● WORK TO COMPLETE: From the first line through the one containing "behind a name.", restate the listing word for word, and give no other lines.

————————

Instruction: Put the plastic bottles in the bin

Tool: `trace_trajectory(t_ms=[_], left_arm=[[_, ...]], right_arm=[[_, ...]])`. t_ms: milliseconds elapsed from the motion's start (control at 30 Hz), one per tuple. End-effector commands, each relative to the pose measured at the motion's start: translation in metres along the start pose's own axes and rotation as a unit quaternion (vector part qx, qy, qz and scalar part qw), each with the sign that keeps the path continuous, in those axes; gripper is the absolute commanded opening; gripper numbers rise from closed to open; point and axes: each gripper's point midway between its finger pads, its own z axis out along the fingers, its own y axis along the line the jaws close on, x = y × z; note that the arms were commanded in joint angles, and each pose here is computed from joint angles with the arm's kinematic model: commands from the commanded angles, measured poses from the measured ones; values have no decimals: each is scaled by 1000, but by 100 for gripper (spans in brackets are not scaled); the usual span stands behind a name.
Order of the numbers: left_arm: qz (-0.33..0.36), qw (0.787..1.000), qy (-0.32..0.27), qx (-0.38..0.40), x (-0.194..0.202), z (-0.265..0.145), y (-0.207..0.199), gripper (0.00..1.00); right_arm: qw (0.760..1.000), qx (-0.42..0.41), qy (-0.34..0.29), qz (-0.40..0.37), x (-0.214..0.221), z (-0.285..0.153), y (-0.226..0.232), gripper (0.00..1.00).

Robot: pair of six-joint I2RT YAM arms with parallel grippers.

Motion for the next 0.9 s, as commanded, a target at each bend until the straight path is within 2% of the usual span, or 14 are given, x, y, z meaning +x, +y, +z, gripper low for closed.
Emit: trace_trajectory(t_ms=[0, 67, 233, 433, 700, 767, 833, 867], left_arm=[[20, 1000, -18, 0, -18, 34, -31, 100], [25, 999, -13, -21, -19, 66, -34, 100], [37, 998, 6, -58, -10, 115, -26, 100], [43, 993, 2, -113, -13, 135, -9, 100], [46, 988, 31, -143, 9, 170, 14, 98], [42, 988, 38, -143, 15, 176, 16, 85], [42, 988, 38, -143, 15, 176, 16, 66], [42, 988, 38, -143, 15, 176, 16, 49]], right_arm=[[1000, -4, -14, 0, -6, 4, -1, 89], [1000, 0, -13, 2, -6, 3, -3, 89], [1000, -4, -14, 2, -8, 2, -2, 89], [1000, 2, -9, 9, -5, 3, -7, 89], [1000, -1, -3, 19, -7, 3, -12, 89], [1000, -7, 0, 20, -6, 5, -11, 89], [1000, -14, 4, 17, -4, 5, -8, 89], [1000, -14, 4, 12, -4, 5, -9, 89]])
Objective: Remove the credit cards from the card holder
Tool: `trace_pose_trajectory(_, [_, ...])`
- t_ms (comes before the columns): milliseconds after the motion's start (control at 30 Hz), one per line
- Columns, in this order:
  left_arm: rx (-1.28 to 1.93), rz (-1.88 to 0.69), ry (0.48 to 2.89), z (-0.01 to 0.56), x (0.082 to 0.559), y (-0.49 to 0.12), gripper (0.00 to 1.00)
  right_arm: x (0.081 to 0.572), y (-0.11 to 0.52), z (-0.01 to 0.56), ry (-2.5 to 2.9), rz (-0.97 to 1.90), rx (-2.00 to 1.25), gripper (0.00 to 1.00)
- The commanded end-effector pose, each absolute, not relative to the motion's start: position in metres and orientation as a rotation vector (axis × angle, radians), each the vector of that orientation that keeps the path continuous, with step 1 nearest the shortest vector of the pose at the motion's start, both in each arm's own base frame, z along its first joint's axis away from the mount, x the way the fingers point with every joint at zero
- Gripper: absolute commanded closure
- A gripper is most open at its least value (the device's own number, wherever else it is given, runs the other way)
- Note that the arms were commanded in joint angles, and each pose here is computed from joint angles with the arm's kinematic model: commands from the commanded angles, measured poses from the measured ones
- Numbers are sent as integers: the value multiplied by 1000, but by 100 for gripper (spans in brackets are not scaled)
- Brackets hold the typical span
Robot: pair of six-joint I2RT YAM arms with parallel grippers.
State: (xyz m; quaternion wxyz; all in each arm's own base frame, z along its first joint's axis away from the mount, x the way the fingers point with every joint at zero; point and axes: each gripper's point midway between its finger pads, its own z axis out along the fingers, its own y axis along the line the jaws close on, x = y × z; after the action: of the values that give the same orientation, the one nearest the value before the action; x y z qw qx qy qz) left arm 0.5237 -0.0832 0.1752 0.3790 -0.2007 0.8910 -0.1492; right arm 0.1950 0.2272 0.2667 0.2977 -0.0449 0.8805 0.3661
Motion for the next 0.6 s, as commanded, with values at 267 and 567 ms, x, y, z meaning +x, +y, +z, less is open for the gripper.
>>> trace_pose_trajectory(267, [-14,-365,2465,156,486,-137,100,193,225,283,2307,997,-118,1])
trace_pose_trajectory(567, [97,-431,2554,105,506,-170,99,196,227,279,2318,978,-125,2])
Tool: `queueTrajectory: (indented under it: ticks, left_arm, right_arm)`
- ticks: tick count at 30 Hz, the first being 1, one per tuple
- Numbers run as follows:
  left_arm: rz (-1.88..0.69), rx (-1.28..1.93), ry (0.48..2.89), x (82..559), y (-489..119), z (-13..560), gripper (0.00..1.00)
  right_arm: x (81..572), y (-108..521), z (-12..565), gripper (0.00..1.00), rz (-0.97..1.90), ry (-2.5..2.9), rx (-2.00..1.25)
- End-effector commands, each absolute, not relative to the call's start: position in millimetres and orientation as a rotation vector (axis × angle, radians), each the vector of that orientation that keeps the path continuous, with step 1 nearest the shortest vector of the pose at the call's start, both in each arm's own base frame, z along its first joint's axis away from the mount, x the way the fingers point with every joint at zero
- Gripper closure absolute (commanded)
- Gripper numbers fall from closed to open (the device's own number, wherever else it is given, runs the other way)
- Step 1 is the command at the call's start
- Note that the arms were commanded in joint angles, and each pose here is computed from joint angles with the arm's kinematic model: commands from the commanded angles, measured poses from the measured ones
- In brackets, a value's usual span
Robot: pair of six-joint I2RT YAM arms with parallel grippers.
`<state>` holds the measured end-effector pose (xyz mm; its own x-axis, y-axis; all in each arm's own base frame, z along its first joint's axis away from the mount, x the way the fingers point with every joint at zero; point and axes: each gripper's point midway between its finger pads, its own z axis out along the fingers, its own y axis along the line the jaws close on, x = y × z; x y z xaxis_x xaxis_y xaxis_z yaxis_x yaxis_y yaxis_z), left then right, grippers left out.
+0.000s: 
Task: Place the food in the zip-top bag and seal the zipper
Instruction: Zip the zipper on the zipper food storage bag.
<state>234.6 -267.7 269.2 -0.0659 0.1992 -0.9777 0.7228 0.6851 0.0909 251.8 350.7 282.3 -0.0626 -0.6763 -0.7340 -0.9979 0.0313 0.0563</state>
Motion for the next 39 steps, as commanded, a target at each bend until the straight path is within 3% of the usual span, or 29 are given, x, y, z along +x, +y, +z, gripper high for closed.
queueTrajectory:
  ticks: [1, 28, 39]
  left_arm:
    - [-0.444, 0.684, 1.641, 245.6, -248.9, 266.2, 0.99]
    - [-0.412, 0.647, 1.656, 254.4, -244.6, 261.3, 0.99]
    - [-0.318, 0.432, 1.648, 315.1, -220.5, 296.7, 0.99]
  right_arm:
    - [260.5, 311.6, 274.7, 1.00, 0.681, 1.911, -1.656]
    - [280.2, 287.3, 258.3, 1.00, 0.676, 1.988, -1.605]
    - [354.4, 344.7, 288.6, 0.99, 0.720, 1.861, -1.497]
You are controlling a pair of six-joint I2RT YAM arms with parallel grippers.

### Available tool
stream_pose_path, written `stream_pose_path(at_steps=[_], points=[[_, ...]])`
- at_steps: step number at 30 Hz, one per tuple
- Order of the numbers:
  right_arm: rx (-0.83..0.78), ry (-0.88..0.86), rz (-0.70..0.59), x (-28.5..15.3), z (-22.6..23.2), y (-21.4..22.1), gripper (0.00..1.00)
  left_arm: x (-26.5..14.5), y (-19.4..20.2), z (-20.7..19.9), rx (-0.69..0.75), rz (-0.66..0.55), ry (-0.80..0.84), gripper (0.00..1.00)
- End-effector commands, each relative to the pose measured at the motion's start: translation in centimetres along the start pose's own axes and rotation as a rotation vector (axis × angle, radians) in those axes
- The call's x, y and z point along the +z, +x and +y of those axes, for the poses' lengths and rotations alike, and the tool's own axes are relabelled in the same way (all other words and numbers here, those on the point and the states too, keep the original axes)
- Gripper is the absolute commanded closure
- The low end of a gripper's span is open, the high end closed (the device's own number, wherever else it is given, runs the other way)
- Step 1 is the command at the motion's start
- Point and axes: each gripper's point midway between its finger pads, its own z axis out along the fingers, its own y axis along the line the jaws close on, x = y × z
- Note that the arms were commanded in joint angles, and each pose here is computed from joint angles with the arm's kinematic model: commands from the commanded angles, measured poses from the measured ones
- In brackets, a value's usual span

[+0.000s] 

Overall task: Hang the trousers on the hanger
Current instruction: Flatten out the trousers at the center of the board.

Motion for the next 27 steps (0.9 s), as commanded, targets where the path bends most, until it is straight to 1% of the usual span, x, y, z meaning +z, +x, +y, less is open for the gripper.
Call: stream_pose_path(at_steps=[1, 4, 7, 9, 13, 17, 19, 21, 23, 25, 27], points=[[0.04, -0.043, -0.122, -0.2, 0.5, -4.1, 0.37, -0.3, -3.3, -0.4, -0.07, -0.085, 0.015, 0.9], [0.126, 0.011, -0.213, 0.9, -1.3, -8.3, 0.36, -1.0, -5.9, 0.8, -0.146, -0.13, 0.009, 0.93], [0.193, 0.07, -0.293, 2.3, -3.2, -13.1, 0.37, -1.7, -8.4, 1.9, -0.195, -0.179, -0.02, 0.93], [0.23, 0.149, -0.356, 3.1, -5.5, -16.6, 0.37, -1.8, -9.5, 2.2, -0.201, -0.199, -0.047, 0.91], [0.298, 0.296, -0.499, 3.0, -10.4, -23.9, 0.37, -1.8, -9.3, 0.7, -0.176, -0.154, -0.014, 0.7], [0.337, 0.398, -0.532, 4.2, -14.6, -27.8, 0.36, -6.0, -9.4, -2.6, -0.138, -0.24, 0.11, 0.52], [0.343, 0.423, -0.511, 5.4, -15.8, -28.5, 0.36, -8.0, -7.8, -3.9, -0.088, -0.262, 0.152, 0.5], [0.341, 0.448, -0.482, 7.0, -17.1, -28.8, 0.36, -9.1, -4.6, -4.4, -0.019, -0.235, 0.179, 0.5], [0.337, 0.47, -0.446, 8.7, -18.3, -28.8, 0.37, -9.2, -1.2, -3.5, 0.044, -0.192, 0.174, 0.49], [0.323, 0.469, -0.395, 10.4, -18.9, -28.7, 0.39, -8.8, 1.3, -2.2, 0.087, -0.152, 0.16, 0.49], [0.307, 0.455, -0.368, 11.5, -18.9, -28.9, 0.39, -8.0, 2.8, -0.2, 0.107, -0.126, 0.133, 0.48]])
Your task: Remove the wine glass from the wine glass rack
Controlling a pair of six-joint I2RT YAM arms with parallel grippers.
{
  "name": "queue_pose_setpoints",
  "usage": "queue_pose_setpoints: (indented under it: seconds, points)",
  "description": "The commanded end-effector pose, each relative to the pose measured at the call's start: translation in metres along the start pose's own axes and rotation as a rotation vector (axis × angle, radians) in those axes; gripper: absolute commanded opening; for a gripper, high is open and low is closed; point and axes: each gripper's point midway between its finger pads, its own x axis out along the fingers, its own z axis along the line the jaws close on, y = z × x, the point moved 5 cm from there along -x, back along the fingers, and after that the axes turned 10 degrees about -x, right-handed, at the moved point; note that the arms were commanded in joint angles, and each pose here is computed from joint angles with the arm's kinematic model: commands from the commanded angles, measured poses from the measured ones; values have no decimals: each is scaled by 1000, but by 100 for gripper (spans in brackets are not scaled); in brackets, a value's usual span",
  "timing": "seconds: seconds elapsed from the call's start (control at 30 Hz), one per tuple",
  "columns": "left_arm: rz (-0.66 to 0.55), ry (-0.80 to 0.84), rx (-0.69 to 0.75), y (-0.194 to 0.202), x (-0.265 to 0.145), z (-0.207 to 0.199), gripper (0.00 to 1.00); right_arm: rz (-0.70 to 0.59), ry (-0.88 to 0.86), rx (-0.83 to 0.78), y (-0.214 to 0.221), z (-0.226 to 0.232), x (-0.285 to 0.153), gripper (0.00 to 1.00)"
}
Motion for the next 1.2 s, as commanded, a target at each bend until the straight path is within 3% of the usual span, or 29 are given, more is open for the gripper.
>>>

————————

● EXERCISE RESPONSE:
Instruction: Put the plastic bottles in the bin

Tool: `trace_trajectory(t_ms=[_], left_arm=[[_, ...]], right_arm=[[_, ...]])`. t_ms: milliseconds elapsed from the motion's start (control at 30 Hz), one per tuple. End-effector commands, each relative to the pose measured at the motion's start: translation in metres along the start pose's own axes and rotation as a unit quaternion (vector part qx, qy, qz and scalar part qw), each with the sign that keeps the path continuous, in those axes; gripper is the absolute commanded opening; gripper numbers rise from closed to open; point and axes: each gripper's point midway between its finger pads, its own z axis out along the fingers, its own y axis along the line the jaws close on, x = y × z; note that the arms were commanded in joint angles, and each pose here is computed from joint angles with the arm's kinematic model: commands from the commanded angles, measured poses from the measured ones; values have no decimals: each is scaled by 1000, but by 100 for gripper (spans in brackets are not scaled); the usual span stands behind a name.

For this exercise, the work is now complete.